• Task brief: All of the data should be repeated exactly; pictures are not part of the copy.

• Dataset records:
-- Opening Marker --

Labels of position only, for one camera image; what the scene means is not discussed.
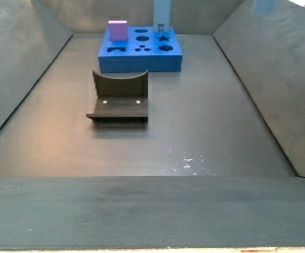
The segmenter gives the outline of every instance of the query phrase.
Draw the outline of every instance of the purple cube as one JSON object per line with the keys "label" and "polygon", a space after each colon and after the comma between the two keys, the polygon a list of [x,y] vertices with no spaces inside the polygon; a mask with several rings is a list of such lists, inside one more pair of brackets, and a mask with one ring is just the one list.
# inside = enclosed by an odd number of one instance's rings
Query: purple cube
{"label": "purple cube", "polygon": [[128,36],[128,21],[109,21],[110,40],[126,41]]}

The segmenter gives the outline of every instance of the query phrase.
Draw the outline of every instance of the small blue object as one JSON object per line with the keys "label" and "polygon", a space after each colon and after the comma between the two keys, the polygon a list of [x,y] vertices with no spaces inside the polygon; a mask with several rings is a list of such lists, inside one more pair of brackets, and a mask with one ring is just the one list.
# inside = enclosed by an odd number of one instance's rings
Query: small blue object
{"label": "small blue object", "polygon": [[102,73],[178,72],[182,51],[174,29],[154,32],[153,27],[129,27],[128,41],[110,41],[106,30],[98,53]]}
{"label": "small blue object", "polygon": [[279,0],[255,0],[255,14],[272,15],[276,12]]}

-- Closing Marker --

• Task answer:
Labels of position only, for one camera image; what the scene means is not discussed.
The segmenter gives the outline of every instance of the query phrase.
Draw the outline of every instance of the purple cube as one JSON object per line with the keys "label" and "polygon", a space after each colon and after the comma between the two keys, the polygon a list of [x,y] vertices with no spaces inside the polygon; a mask with several rings is a list of such lists, inside one more pair of brackets, and a mask with one ring is just the one list.
# inside = enclosed by an odd number of one instance's rings
Query: purple cube
{"label": "purple cube", "polygon": [[128,36],[128,21],[109,21],[110,40],[126,41]]}

The segmenter gives the outline of every instance of the query phrase.
Draw the outline of every instance of the small blue object as one JSON object per line with the keys "label" and "polygon", a space after each colon and after the comma between the two keys, the polygon a list of [x,y] vertices with no spaces inside the polygon; a mask with several rings is a list of such lists, inside one more pair of brackets, and a mask with one ring is just the one list.
# inside = enclosed by an odd number of one instance's rings
Query: small blue object
{"label": "small blue object", "polygon": [[102,73],[178,72],[182,51],[174,29],[154,32],[153,27],[129,27],[128,41],[110,41],[106,30],[98,53]]}
{"label": "small blue object", "polygon": [[279,0],[255,0],[255,14],[272,15],[276,12]]}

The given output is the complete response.